EPA to regulate greenhouse gases?

C&I Issue 8, 2009

In a surprise move, the US Environmental Protection Agency (EPA) has declared that six greenhouse gases pose a potential threat to public health. The decision represents a sharp break with George Bush’s presidency, which was reluctant to publicly acknowledge climate change as a serious problem. It is likely to add to growing momentum to legislate and control greenhouse gas emissions.

 

‘This finding confirms that greenhouse gas pollution is a serious problem now and for future generations,’ says recent Barack Obama appointee, Lisa Jackson, EPA Administrator (C&I 2009, 2, 5). ‘This pollution problem has a solution – one that will create millions of green jobs and end our country’s dependence on foreign oil.’

 

Environmental groups welcomed the move, but industry responded cautiously. A bill to control greenhouse gas emissions using, amongst other things a cap and trade programme (C&I 2009, 7, 5), is already making its way through Congress, although there are doubts about its effectiveness (see page 6).

 

The announcement comes on the back of a scientific review ordered by the US Supreme Court in 2007. The EPA’s review identified six greenhouse gases as posing a danger to human health – carbon dioxide, methane, nitrous oxide, hydrofluorocarbons, perfluorocarbons and sulphur hexafluoride. The analysis suggests that climate change can have effects on human health that are felt rapidly, such as an increase in ground level ozone, which affects those with respiratory illnesses such as asthma. Other longer term hazards to human health include drought, flooding, sea level rises and more intense storms. The EPA has previously put forward evidence, during the last administration, that greenhouse gases are hazardous to people’s health, but the results were ignored.

 

The EPA’s findings could mean that these six gases will be regulated under the Clean Air Act.
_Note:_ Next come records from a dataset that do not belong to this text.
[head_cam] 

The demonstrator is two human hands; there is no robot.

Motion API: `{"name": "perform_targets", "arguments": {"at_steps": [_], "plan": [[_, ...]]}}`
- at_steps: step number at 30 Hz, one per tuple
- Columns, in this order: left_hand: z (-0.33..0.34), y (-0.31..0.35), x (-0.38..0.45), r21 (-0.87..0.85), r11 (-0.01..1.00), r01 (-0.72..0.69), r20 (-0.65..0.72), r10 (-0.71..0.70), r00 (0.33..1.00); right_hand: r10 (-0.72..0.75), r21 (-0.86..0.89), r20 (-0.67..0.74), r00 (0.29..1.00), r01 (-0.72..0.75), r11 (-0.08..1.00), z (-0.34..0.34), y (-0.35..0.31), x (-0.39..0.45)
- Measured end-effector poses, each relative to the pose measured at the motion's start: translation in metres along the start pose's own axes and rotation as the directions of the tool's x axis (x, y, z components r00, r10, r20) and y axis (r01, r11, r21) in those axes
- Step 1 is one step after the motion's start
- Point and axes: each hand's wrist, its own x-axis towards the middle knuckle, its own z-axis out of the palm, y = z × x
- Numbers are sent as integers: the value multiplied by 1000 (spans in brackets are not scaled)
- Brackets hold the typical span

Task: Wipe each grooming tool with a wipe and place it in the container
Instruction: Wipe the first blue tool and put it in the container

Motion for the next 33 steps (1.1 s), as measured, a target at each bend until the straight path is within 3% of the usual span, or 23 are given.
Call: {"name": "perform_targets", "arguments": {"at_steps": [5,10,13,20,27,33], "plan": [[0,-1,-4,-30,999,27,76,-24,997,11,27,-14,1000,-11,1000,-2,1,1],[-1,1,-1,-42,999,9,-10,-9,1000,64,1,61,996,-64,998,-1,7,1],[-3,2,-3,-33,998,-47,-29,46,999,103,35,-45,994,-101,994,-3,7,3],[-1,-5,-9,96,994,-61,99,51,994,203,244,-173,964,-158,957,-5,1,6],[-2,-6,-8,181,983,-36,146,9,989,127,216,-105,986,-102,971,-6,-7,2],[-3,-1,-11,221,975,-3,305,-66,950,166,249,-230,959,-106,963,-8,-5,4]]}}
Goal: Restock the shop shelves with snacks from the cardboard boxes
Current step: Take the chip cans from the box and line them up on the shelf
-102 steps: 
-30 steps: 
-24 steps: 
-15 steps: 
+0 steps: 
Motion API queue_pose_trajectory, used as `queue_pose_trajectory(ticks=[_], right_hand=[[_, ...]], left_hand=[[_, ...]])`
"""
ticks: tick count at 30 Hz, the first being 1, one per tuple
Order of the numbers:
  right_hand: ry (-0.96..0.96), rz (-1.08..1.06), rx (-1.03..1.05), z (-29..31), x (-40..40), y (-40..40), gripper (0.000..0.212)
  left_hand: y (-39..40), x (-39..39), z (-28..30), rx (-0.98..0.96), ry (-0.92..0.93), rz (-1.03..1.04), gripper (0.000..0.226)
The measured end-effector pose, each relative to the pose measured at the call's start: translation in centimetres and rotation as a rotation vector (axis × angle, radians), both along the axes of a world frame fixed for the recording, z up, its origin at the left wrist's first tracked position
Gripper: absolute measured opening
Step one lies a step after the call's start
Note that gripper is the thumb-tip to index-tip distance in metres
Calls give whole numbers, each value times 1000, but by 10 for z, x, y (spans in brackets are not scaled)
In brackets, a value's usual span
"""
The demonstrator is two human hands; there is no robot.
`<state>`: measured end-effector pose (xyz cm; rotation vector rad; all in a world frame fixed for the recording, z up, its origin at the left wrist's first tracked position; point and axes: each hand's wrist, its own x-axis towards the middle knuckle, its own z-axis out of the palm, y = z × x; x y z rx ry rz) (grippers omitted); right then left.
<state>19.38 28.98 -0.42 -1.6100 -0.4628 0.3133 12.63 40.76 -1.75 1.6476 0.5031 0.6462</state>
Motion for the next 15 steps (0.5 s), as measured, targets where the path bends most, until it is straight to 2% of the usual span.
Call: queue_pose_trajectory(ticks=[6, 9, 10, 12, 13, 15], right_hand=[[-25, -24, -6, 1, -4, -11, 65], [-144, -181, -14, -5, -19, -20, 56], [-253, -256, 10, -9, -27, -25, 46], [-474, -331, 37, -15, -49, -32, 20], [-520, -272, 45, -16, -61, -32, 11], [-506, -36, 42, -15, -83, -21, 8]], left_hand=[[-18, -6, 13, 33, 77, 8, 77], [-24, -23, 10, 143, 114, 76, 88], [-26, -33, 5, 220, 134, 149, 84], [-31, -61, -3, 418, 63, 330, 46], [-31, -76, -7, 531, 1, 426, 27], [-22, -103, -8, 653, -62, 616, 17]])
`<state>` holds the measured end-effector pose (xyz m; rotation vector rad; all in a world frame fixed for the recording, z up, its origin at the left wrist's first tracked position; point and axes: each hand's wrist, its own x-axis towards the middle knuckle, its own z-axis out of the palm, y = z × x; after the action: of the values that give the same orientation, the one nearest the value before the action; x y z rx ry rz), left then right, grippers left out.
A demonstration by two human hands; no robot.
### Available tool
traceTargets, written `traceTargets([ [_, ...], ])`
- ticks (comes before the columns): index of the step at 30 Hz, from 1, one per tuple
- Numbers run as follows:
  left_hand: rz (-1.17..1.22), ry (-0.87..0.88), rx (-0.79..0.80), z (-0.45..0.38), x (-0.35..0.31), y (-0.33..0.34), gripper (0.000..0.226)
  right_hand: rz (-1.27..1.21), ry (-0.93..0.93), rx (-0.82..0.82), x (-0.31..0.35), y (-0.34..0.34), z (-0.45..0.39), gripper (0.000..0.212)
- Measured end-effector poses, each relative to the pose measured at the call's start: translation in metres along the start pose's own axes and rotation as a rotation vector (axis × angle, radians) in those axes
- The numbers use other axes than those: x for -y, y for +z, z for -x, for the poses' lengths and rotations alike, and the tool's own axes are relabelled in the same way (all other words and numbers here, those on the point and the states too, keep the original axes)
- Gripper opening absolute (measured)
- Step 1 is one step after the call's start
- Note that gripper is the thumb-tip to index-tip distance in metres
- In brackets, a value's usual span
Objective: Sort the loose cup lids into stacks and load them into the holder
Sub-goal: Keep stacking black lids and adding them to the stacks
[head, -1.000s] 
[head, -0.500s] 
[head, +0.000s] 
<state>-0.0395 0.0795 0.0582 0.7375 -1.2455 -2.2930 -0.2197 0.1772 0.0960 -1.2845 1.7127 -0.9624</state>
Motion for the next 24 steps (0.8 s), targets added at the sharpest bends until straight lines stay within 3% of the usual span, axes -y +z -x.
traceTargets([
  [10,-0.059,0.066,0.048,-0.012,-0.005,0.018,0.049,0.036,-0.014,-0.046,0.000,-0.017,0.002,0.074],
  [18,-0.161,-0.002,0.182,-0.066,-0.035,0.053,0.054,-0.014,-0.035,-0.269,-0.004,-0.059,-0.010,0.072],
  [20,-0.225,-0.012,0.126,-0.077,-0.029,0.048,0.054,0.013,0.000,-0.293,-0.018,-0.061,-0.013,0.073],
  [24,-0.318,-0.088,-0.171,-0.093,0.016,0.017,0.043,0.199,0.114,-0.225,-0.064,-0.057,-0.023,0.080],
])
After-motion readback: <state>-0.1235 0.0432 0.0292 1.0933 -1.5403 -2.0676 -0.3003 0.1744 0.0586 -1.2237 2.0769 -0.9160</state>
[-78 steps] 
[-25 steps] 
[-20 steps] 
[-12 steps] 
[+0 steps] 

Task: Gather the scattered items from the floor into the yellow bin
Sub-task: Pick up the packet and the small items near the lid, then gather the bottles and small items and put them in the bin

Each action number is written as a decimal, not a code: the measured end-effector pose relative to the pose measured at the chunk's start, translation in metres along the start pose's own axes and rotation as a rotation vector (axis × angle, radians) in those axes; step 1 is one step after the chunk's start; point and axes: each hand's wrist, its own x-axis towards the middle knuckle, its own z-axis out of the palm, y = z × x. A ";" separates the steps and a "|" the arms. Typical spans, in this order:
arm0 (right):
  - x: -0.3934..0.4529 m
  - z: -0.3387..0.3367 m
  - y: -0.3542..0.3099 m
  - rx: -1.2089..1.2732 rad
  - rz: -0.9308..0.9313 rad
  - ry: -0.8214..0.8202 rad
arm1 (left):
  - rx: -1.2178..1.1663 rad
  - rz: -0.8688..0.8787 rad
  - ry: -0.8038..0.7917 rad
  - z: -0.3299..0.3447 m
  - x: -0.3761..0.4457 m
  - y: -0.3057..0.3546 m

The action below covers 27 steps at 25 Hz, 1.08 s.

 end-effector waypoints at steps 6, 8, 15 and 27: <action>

Nevertheless, before that can happen there is a two month public consultation period.

 

However, American Chemical Council (ACC) president and ceo Cal Dooley, described the Clean Air Act as the wrong vehicle to enact EPA to regulate greenhouse gases? climate change legislation. ‘Given the national implications of carbon dioxide regulation by EPA and the interdependent nature of climate and energy issues, climate policy should be discussed and developed in Congress in tandem with energy policy.’

 

The ACC reiterated the importance of the chemical industry in providing solutions to climate change, such as solar panels, wind turbines, lithiumion batteries and building insulation.

 

Republican Senator Lisa Murkowski, ranking member of the Senate Committee on Energy and Natural Resources called the Clean Air Act a ‘blunt instrument’. She added that at a time of global economic weakness it would be an additional burden to US businesses.

 

In a statement, the American Farm Bureau Federation (AFBF) said it was ‘deeply concerned’ about the impact of the EPA’s decision. The AFBF warned that many farmers could be forced out of business by moves to regulate greenhouse gases produced by farming, such as methane or nitrous oxide.